Been there. Just move on. If they wanted to support you, they already would have.

Morgenrot · 12/10/2019 13:34

Work colleagues are not your friends. I found this out the hard way.

butterybiscuitbasic · 12/10/2019 13:41

Honestly this was four years ago? Unless you have Had regular contact since they may just be dropping you on social media as you’re not really relevant to them any more.

I don’t agree that you can’t be friends with co-workers - a lot of my good friends I met through work, and am still friends with over ten years later. But those are friendships that developed outside of just the office.

Butchyrestingface · 12/10/2019 13:46

One ex-colleague never knew this and he took offence and actually blocked me.

Took offence to what?

2 other friends were more stoic, and did not comment

Comment on what?

Just remove them. No drama, no fuss.

Loftyswops988 · 12/10/2019 14:55

In the nicest way possible, you sound like someone who should maybe not be on social media.

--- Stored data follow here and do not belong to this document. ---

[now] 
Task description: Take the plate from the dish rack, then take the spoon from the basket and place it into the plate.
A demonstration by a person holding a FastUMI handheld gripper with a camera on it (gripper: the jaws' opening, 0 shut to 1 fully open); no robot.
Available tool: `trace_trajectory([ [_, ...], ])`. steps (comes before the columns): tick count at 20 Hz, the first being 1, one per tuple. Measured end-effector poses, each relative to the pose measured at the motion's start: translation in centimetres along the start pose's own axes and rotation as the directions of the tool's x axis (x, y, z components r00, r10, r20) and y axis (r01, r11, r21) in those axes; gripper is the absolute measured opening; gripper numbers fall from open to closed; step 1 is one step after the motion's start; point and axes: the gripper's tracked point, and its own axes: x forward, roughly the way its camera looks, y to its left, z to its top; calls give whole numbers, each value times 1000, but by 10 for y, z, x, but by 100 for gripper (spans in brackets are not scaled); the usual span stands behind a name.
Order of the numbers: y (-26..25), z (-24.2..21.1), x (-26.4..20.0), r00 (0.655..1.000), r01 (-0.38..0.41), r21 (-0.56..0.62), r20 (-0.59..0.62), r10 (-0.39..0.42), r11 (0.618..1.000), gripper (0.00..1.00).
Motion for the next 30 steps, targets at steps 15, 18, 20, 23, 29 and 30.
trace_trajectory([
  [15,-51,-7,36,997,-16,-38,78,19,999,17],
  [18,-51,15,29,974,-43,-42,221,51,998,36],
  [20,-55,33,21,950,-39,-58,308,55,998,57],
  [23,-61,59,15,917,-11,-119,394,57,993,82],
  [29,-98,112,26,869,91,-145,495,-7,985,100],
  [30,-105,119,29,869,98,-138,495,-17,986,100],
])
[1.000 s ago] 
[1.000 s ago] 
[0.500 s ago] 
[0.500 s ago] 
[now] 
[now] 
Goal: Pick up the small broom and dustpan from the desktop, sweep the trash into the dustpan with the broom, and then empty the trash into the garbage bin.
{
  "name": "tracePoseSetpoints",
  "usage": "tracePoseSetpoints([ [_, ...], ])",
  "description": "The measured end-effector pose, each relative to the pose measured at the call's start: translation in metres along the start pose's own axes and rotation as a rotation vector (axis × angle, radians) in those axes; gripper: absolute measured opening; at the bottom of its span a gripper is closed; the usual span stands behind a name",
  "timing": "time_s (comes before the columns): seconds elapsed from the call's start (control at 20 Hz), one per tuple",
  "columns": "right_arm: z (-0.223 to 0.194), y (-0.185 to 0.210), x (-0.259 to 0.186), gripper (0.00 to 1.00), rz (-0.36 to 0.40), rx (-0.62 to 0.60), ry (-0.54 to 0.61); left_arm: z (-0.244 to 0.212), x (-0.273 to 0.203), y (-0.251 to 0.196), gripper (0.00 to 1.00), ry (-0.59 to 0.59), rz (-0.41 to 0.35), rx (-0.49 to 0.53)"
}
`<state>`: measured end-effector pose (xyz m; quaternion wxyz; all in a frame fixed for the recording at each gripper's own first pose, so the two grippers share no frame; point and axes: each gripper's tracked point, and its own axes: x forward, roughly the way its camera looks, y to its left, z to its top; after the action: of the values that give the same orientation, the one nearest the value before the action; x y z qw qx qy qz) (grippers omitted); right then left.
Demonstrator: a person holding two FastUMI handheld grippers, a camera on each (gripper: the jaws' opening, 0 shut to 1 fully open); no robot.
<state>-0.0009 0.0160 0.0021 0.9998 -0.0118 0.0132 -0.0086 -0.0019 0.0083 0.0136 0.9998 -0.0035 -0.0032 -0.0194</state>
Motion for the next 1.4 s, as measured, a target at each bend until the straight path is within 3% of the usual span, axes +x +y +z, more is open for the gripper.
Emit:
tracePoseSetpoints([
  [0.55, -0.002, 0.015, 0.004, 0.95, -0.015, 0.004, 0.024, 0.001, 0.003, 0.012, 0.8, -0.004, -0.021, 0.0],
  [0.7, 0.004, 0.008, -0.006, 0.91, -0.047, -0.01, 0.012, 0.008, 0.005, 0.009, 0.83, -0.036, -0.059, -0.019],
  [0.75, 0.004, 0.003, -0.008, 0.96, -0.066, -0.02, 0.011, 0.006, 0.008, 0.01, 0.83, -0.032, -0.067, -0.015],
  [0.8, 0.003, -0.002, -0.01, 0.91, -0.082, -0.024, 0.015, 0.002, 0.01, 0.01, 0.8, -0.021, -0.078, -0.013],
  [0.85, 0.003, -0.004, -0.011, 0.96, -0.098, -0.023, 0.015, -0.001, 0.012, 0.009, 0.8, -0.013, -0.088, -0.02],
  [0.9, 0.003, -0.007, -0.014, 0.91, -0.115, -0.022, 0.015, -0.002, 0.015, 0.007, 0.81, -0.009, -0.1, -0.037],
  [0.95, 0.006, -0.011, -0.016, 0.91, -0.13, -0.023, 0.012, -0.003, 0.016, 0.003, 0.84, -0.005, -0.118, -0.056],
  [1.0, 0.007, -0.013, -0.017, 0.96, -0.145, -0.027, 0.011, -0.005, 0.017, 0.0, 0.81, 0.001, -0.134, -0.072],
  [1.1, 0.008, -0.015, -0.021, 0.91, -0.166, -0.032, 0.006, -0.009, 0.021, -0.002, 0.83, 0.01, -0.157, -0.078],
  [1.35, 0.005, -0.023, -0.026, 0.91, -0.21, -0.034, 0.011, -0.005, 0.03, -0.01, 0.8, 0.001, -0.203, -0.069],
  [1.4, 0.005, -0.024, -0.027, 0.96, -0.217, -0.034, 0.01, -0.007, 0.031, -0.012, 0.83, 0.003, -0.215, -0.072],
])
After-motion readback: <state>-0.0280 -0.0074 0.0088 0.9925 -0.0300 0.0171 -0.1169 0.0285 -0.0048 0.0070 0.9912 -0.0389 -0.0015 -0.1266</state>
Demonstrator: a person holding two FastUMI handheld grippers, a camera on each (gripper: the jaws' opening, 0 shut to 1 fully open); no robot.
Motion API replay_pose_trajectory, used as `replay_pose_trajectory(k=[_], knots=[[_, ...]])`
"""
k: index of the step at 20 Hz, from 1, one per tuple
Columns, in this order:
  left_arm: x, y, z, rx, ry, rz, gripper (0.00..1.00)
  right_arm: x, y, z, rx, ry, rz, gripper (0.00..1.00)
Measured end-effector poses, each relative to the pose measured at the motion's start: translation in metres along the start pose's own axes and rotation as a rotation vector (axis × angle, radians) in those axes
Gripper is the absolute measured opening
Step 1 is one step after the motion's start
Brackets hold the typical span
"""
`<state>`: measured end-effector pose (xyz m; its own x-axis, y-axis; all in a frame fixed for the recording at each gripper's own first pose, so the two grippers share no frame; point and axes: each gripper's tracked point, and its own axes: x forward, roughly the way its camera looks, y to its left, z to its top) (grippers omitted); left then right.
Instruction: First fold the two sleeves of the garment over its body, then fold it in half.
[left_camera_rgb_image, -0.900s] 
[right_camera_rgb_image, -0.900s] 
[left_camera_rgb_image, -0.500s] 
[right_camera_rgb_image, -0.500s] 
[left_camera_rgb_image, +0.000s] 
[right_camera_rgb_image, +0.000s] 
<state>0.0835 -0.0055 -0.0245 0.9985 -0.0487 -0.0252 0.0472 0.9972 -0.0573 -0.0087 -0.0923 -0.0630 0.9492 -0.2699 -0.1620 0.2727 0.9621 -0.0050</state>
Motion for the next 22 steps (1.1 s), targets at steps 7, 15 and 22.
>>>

SerenDippitty · 12/10/2019 14:57

Can you add people on FB without their consent? I thought you had to send a friend request and they had to accept it. Or not.

MitziK · 12/10/2019 15:02

I'm another person who (apart from having a effectively inactive account that I've trawled through and removed any potentially contentious posts) takes the time to go through and find people I work with and block them, as well as the work FB page.